L’information circulait depuis dimanche… Le chef du gouvernement Abdelilah Benkirane a réuni les chefs des principaux partis politiques lundi 28 septembre. L’ordre du jour restait confidentiel puisqu’avant la réunion, aucune des personnes convoquées ne connaissait l’ordre du jour. Mais la question du Sahara était quand même sur toutes les lèvres.


Contactés par PanoraPost, plusieurs dirigeants de partis ont préféré ne pas répondre avec précision aux questions sur la teneur de la réunion, mais ont confirmé que le Sahara était le point unique de la discussion. Et le cas de la Suède est revenu aussi, le parlement de ce pays devant recevoir une délégation du Polisario à l’occasion du 40ème anniversaire de la récupération du territoire par le Maroc.

En 2012 déjà, une partie des députés suédois avait adopté une motion pour conduire le gouvernement à reconnaître la République séparatiste, mais la majorité de droite avait alors refusé l’idée. Il se pourrait que les choses en aillent différemment cette fois, avec la gauche aux commandes en Suède, d’où la réaction de Rabat, très discrète.

Selon plusieurs informations que l’on a recoupées, il semblerait que le chef du gouvernement ait sensibilisé les chefs de partis sur l’action qu’ils doivent entreprendre, à savoir se transformer en missi dominici de la marocanité du Sahara. Les dirigeants des principales formations marocaines devront aller dans les pays amis pour y rencontrer leurs pairs, et il est possible que la Suède soit aussi dans le programme, afin d’y convaincre les partis de droite, aujourd’hui dans l’opposition, de contrecarrer le projet des socialistes, au parlement et au gouvernement.

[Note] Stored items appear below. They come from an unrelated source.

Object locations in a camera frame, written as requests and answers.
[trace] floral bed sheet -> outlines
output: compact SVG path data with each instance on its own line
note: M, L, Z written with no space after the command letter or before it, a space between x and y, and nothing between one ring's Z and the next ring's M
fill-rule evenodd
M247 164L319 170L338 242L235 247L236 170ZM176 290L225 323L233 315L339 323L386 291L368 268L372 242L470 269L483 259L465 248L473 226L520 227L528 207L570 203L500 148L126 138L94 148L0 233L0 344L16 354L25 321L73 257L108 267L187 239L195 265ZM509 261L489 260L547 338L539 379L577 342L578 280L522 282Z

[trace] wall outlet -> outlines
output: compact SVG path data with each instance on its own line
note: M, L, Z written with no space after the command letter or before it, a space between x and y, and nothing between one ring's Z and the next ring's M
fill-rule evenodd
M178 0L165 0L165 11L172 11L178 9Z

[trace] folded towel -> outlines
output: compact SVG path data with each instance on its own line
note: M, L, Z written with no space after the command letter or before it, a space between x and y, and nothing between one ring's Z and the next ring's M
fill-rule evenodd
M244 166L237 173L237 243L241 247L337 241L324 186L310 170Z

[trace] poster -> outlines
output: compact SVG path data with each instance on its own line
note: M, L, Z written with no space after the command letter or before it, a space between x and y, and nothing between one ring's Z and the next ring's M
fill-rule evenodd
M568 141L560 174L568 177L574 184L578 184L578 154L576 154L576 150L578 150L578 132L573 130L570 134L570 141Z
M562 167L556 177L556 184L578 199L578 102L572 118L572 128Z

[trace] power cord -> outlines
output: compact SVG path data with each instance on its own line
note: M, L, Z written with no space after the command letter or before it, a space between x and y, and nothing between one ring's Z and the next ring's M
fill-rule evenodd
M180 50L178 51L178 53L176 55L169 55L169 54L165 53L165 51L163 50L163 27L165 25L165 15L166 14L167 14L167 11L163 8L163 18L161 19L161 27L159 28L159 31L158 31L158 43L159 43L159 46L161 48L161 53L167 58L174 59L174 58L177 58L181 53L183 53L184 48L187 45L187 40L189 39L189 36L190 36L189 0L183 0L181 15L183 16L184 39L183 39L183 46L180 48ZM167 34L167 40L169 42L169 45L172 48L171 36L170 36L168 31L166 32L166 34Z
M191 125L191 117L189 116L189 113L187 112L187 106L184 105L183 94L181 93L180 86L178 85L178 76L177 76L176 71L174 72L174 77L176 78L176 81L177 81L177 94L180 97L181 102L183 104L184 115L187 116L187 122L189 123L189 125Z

La Suède, pays très civilisé s’il en est, a toujours été en faveur de l’autodétermination des peuples. Elle a été le précurseur de la reconnaissance de l’Etat de Palestine à l’ONU, commençant par le reconnaître à Stockholm. Mais les Suédois n’ont semble-t-il pas pris la mesure des différences entre les cas de la Palestine et du Polisario. Les Marocains devront alors leur montrer que le Sahara est territoire marocain et que si le principe de l’autodétermination est louable, il ne peut s’appliquer partout.

Y a-t-il un lien entre cette activité politique marocaine et le « blocage » de l’ouverture du grand magasin Ikea (suédois mais basé en Hollande) de Casablanca ? C’est fort possible et les jours qui viennent apporteront leur lot d’informations, plus précises.